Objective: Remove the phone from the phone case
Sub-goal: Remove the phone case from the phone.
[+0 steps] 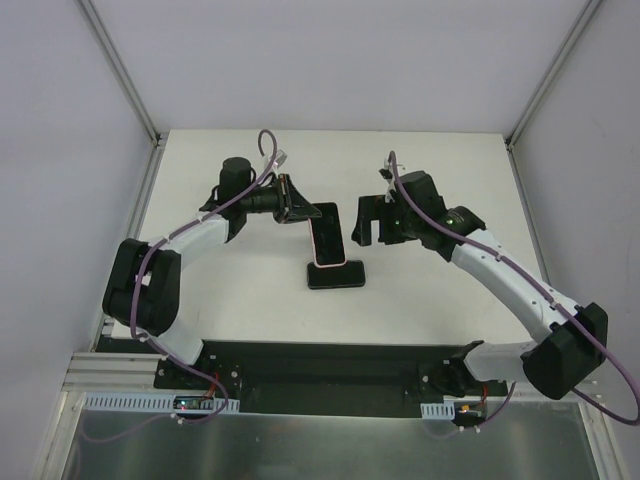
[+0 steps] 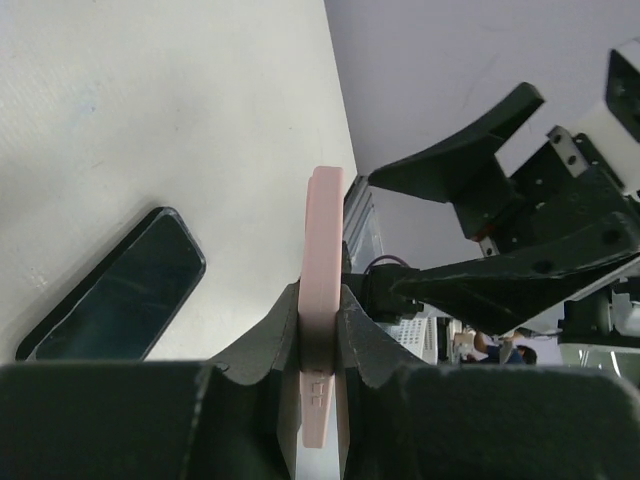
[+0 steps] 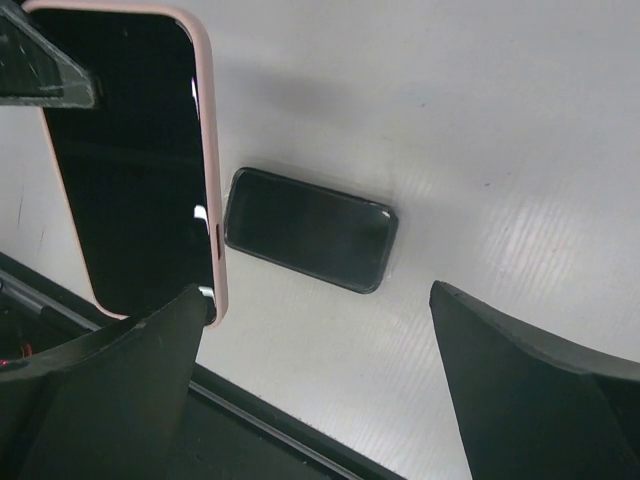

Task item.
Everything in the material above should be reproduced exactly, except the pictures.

Completed exercise.
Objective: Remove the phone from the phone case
Sub-goal: Remove the phone case from the phone.
[+0 steps] 
[+0 steps] 
[+0 steps] 

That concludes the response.